Imperfect ending: Jets end Colts’ winning streak with 29-15 win after Indy pulls starters

By Michael Marot, AP
Sunday, December 27, 2009

Jets end Colts’ pursuit of perfection 29-15

INDIANAPOLIS — The Indianapolis Colts kept saying a perfect season didn’t matter.

They meant it.

Coach Jim Caldwell pulled Peyton Manning and a handful of other starters for the previously unbeaten Colts in the third quarter, and the Jets took advantage by rallying for a 29-15 victory that ended the NFL’s longest regular-season winning streak at 23 games.

With Manning on the sideline, helmet on and standing next to his offensive coordinator, the Colts (14-1) lost for the first time since Oct. 27, 2008, at Tennessee, ending a franchise-record 13-game winning streak at home.

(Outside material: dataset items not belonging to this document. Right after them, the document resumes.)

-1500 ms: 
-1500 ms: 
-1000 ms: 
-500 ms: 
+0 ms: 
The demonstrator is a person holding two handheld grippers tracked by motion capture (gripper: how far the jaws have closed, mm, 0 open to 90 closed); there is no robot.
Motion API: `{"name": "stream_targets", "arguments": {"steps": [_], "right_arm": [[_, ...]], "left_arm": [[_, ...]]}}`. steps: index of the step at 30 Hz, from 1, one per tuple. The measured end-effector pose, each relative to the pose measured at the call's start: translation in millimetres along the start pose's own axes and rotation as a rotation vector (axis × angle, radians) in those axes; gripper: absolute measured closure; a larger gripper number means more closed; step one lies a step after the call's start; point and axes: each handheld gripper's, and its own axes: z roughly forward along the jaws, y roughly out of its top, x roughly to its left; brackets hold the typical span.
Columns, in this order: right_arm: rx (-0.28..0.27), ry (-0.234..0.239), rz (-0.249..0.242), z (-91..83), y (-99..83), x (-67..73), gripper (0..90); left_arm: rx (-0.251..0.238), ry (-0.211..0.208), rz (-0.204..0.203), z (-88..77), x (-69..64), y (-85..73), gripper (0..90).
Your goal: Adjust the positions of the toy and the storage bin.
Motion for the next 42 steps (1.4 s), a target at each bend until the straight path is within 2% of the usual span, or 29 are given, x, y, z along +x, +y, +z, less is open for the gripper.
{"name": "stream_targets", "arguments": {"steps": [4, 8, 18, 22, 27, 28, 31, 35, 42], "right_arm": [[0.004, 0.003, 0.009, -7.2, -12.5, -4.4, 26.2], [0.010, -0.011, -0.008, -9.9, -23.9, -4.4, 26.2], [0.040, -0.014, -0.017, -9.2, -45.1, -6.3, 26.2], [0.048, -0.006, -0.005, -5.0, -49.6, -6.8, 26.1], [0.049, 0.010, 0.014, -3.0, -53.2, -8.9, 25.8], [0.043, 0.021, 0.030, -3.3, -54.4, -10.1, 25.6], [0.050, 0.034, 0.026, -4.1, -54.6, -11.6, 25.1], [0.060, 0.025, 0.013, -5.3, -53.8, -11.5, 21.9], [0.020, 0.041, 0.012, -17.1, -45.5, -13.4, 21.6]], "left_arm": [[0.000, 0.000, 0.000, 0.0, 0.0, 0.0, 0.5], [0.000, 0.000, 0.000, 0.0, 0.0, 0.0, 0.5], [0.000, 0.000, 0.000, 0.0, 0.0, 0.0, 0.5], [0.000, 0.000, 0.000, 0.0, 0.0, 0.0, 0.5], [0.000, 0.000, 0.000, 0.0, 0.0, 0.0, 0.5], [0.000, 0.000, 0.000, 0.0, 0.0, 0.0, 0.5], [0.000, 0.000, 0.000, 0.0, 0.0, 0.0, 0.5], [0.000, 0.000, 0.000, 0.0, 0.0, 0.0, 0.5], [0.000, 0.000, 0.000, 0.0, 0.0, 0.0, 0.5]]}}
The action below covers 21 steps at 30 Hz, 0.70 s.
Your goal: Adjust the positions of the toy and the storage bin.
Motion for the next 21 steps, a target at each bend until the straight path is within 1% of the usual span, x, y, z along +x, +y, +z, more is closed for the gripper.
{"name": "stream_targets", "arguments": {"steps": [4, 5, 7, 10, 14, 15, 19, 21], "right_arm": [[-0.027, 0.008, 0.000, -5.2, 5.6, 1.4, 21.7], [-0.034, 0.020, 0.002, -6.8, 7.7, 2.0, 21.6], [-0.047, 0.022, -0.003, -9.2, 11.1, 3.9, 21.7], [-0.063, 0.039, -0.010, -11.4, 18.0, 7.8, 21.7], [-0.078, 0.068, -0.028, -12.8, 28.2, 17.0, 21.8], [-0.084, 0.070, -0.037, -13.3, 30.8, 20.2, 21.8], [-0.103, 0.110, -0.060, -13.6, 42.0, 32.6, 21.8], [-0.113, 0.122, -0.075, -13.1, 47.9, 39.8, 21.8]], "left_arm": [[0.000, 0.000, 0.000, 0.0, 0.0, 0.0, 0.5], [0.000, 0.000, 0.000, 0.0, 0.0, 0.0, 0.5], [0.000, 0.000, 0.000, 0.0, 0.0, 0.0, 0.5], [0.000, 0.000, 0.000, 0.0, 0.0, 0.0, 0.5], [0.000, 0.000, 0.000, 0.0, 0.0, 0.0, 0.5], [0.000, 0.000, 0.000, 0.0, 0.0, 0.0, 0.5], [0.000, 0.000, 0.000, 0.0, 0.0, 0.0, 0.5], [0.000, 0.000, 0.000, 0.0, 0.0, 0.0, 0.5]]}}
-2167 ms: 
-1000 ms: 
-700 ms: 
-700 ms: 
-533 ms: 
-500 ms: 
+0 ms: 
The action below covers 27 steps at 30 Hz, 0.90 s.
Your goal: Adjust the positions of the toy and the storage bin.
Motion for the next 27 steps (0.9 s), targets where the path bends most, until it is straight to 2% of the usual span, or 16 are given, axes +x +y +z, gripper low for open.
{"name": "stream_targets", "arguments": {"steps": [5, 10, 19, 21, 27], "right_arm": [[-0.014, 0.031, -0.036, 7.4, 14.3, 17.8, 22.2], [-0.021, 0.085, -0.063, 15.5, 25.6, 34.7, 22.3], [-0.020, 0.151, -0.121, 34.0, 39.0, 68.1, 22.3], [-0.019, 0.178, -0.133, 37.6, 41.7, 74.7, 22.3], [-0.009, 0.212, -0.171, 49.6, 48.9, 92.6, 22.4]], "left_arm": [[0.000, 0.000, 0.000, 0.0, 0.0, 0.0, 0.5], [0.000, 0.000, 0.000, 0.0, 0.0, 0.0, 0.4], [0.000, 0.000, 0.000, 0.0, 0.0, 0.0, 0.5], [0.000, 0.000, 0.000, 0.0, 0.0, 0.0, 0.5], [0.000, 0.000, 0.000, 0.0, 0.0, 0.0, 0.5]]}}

“Until any player in here is the head coach, you follow orders and you follow them with all of your heart,” Manning said. “That’s what we’ve done as players. We follow orders. Our orders were not to give up a turnover, not to give up a kick return for a touchdown. There’s not many games, under any circumstances that you win, when you have turnovers and give up a kick return for a touchdown.”

The Jets (8-7) took control of their playoff destiny with the victory, and would make the postseason for the first time since 2006 with a win next week at home against AFC North champion Cincinnati.

Caldwell made the move to sit Manning & Co. after taking a 15-10 lead with 5:36 left in the third quarter, focused on a Super Bowl run rather than regular-season perfection. But to the fans at Lucas Oil Stadium, who wanted to send players to Buffalo with a chance to match New England’s perfect 2007 regular season, it clearly mattered.

“Indianapolis earned the right to do whatever they want,” Jets coach Rex Ryan said. “That’s a heck of a football team. We were just going to line up and play, one way or the other. Whoever was in a Colts uniform was who we were going to play against.”

Don Shula’s 1972 Miami Dolphins remained the only NFL team to go an entire season undefeated.

“While the Jets’ win today ended Indianapolis’ streak and showed once again how difficult it is to go undefeated, I want to congratulate the Colts on a great run,” Shula said. “Peyton Manning proved once again this season why he is one of the best quarterbacks in the history of the NFL and it was certainly no surprise to see him lead the Colts to an NFL-record 23 straight victories.”

On the second series the starters sat out, fans started booing. The boos grew louder with each play, reaching a crescendo when Manning’s replacement, Curtis Painter, was hit by Calvin Pace while setting to throw and lost the ball. Jets defensive end Marques Douglas fell on it and rolled into the end zone for the go-ahead score with 1:29 left in the third quarter.

“It was an unfortunate situation, he hit me right at the right time to force the fumble,” said Painter, who added that the booing didn’t bother him.

With Manning, Reggie Wayne, Dallas Clark and Joseph Addai out, that was all the Jets needed to take over.

New York sealed it with two fourth-quarter scores — a 43-yard field goal from Jay Feely and a 1-yard TD run from Thomas Jones.

As the clock wound down, some fans were silent and many left. Those who stayed booed as players shook hands, an odd way to end the record-setting 23-game streak.

“I’m disappointed,” Manning said. “There were some chances, I think, to do some things better out there. The turnover and the kickoff return, those are plays that we haven’t given up this year and when you do, it’s hard to win. So we’ve got some things to get corrected and that will be the plan starting tomorrow.”

The Colts’ downfall began at the start of the second half when Brad Smith fielded Pat McAfee’s kick 6 yards into the end zone, ran it out, found a seam along the right side and then raced down the sidelines. He even managed to stay in bounds after getting hit at about the Colts 20, going 106 yards to give the Jets a 10-9 lead.

It was the longest return in Jets history and tied for the second-longest win NFL history with three others. Only Ellis Hobbs’ 108-yard kickoff return against the Jets in 2007 was longer.

But the Colts came right back. They moved 81 yards, the last coming when Donald Brown bounced off two Jets defenders and scooted into the end zone to make it 15-10 with 10:13 left in the third quarter. Brown’s conversion run failed.

Then the Colts key offensive starters all left and New York pounced.

Painter lost the ball on first-and-10 from his own 20 and when Douglas recovered it for the score, the Jets had the lead. Mark Sanchez then hooked up with Dustin Keller on a 2-point conversion to make it 18-15.

And suddenly, the Colts winning streak was in jeopardy.

“It was the plan, the organizational philosophy that we were going with,” Manning said, “and, as players, we support that.”